**MUALLİM MEKTEBİ'NDE YAZMAYA BAŞLADI**
Karadeniz kökenli bir aileye mensup, askerlikten emekli Cihangirli Ali
Selahattin Bey ile Eğridereli Hüsniye Hanım'ın oğlu Ali, 25 Şubat 1907'de
Bulgaristan'da, Gümülcine Sancağı'na bağlı Eğridere şimdiki adıyla Ardino
ilçesinde dünyaya geldi.
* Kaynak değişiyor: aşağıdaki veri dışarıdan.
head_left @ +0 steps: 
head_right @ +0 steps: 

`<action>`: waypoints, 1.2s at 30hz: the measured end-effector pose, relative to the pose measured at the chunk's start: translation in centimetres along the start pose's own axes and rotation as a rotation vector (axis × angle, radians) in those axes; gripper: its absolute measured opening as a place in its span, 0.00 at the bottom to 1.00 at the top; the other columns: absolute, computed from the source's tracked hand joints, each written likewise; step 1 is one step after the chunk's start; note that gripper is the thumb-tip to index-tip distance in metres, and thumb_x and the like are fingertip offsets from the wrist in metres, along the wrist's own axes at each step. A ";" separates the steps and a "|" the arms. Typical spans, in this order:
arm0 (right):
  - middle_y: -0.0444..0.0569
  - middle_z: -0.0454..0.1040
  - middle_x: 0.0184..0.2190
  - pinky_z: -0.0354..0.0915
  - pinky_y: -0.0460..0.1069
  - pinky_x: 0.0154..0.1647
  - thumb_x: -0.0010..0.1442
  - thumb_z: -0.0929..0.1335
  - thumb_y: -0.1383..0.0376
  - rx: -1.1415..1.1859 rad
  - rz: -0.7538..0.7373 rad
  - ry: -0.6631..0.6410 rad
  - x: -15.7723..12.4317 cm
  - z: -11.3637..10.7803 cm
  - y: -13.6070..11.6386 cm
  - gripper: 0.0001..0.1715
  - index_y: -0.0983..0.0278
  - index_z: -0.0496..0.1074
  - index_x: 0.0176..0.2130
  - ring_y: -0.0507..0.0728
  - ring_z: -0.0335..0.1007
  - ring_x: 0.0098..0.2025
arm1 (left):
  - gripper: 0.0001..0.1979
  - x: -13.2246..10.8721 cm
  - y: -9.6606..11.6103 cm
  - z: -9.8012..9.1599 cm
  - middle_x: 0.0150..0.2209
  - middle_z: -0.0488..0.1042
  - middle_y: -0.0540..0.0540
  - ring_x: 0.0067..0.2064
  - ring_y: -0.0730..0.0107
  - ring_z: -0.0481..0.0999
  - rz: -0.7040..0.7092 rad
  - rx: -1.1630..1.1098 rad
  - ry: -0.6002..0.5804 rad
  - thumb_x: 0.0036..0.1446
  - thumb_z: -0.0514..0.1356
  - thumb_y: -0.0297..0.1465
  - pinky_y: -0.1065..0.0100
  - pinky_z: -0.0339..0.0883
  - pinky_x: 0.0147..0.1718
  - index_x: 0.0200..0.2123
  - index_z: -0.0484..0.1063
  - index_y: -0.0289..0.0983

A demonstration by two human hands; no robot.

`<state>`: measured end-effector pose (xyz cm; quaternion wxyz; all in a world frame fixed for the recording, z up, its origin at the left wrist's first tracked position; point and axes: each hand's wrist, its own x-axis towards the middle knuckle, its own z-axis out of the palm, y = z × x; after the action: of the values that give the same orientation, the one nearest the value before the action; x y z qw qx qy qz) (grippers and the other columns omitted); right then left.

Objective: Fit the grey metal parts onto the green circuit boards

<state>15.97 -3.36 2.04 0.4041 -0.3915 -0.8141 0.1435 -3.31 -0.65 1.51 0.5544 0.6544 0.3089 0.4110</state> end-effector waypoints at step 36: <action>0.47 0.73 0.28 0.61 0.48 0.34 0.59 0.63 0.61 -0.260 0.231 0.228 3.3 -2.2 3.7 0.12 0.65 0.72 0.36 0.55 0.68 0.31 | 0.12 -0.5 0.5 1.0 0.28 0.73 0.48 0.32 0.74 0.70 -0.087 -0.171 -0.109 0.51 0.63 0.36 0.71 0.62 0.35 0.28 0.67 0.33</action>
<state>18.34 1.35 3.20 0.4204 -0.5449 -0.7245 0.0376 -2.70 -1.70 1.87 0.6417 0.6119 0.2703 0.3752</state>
Küçük yaşlarda babasıyla evlenen annesinin psikolojik
sıkıntıları, Ali'nin hayatında derin izler oluşturdu ve bu durum ileriki
dönemlerde edebiyat dünyasının önemli yapıtları arasında sayılacak olan
eserlerinde etkisini hissettirdi. [Sabahattin
Ali](https://www.hurriyet.com.tr/haberleri/sabahattin-ali), 1914 yılında 1.
Dünya Savaşı'nda babasının yeniden askere alınması sebebiyle ailesiyle
birlikte Çanakkale'ye yerleşti. 1918'e kadar savaşın olduğu bu bölgede kalmak
Ali'yi oldukça etkiledi.
**OKUL ÖĞRETMENSİZ KALINCA TÜRKÇE DERSLERİNİ BABASI VERDİ**
Geçim sıkıntısı ve aile içerisindeki huzursuzluklarla çocukluk dönemini
geçiren usta yazar, ilk eğitimini İstanbul Üsküdar Doğancılardaki Füyuzat-ı
Osmaniye Mektebi'nde aldı. Ali, ailesiyle birlikte Çanakkale'ye gittikten kısa
süre sonra Çanakkale İbtidai Mektebi'ne girdi. Okul, savaş nedeniyle
öğretmensiz kalarak kapansa da babası ve diğer subayların yardımıyla tekrar
açıldı ve Türkçe derslerini Selahattin Bey verdi. Edremit'te ilköğrenimini
tamamlayan Sabahattin Ali, Edremit İdadi Mektebi'nden de mezun olunca
Balıkesir'deki Muallim Mektebi'ne kaydoldu.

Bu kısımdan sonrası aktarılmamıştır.